** Opening DATASET EXTRACT block **

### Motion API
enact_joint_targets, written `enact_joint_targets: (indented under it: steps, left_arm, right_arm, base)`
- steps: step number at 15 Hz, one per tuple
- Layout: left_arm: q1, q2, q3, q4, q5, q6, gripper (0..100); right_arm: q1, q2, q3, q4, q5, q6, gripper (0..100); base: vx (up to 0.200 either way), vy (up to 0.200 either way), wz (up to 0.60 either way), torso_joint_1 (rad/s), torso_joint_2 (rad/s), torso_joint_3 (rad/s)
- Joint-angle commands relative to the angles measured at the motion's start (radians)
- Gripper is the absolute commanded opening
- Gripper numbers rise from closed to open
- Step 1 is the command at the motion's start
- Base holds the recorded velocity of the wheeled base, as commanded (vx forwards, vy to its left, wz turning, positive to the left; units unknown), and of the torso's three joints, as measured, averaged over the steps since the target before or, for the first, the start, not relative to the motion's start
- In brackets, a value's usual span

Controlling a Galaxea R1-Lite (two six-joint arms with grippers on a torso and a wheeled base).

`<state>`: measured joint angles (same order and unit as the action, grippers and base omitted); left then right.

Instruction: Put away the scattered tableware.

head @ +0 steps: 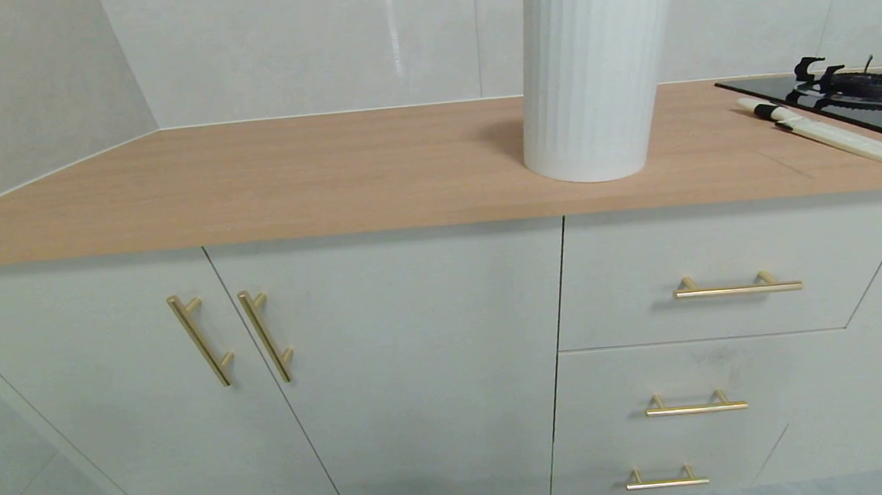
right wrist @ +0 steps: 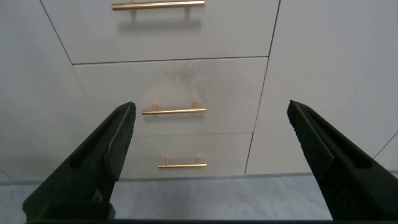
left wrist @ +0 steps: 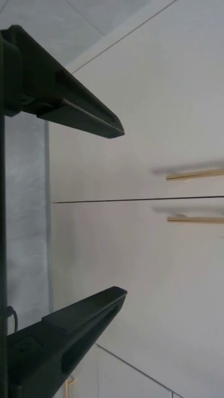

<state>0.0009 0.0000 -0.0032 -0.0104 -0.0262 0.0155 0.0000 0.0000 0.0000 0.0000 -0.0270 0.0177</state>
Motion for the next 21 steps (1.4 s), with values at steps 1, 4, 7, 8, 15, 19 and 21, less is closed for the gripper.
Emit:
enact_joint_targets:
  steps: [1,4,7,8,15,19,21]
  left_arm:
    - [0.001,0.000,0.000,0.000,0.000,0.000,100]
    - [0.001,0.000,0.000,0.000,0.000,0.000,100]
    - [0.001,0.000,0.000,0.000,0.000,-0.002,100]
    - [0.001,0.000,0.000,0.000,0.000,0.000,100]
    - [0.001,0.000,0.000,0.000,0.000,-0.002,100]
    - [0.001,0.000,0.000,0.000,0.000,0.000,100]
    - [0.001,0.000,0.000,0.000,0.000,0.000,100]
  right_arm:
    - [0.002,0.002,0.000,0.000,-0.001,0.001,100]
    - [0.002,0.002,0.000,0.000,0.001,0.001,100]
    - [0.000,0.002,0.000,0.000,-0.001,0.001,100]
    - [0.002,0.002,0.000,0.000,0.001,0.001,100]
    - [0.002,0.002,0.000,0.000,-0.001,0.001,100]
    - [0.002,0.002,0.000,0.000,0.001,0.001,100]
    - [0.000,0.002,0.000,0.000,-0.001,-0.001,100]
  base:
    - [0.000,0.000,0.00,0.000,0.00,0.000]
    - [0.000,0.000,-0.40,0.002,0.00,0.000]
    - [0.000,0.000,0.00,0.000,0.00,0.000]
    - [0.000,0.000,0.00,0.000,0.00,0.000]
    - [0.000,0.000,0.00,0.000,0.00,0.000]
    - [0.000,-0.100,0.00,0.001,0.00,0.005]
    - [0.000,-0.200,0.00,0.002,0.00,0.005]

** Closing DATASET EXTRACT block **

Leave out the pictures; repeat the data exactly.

**REPLY TO THE TASK**
### Motion API
enact_joint_targets, written `enact_joint_targets: (indented under it: steps, left_arm, right_arm, base)`
- steps: step number at 15 Hz, one per tuple
- Layout: left_arm: q1, q2, q3, q4, q5, q6, gripper (0..100); right_arm: q1, q2, q3, q4, q5, q6, gripper (0..100); base: vx (up to 0.200 either way), vy (up to 0.200 either way), wz (up to 0.60 either way), torso_joint_1 (rad/s), torso_joint_2 (rad/s), torso_joint_3 (rad/s)
- Joint-angle commands relative to the angles measured at the motion's start (radians)
- Gripper is the absolute commanded opening
- Gripper numbers rise from closed to open
- Step 1 is the command at the motion's start
- Base holds the recorded velocity of the wheeled base, as commanded (vx forwards, vy to its left, wz turning, positive to the left; units unknown), and of the torso's three joints, as measured, averaged over the steps since the target before or, for the first, the start, not relative to the motion's start
- In brackets, a value's usual span

Controlling a Galaxea R1-Lite (two six-joint arms with grippers on a torso and a wheeled base).

`<state>`: measured joint angles (same order and unit as the action, grippers and base omitted); left then right.

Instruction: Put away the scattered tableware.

head @ +0 steps: 
right wrist @ +0 steps: 
left wrist @ +0 steps: 

<state>0.0009 0.0000 -0.0032 -0.0104 -0.0262 0.0155 0.0000 0.0000 0.0000 0.0000 -0.0270 0.0177</state>
Motion for the next 21 steps (1.4 s), with values at steps 1, 4, 7, 8, 15, 19 and 21, less is closed for the gripper.
Emit:
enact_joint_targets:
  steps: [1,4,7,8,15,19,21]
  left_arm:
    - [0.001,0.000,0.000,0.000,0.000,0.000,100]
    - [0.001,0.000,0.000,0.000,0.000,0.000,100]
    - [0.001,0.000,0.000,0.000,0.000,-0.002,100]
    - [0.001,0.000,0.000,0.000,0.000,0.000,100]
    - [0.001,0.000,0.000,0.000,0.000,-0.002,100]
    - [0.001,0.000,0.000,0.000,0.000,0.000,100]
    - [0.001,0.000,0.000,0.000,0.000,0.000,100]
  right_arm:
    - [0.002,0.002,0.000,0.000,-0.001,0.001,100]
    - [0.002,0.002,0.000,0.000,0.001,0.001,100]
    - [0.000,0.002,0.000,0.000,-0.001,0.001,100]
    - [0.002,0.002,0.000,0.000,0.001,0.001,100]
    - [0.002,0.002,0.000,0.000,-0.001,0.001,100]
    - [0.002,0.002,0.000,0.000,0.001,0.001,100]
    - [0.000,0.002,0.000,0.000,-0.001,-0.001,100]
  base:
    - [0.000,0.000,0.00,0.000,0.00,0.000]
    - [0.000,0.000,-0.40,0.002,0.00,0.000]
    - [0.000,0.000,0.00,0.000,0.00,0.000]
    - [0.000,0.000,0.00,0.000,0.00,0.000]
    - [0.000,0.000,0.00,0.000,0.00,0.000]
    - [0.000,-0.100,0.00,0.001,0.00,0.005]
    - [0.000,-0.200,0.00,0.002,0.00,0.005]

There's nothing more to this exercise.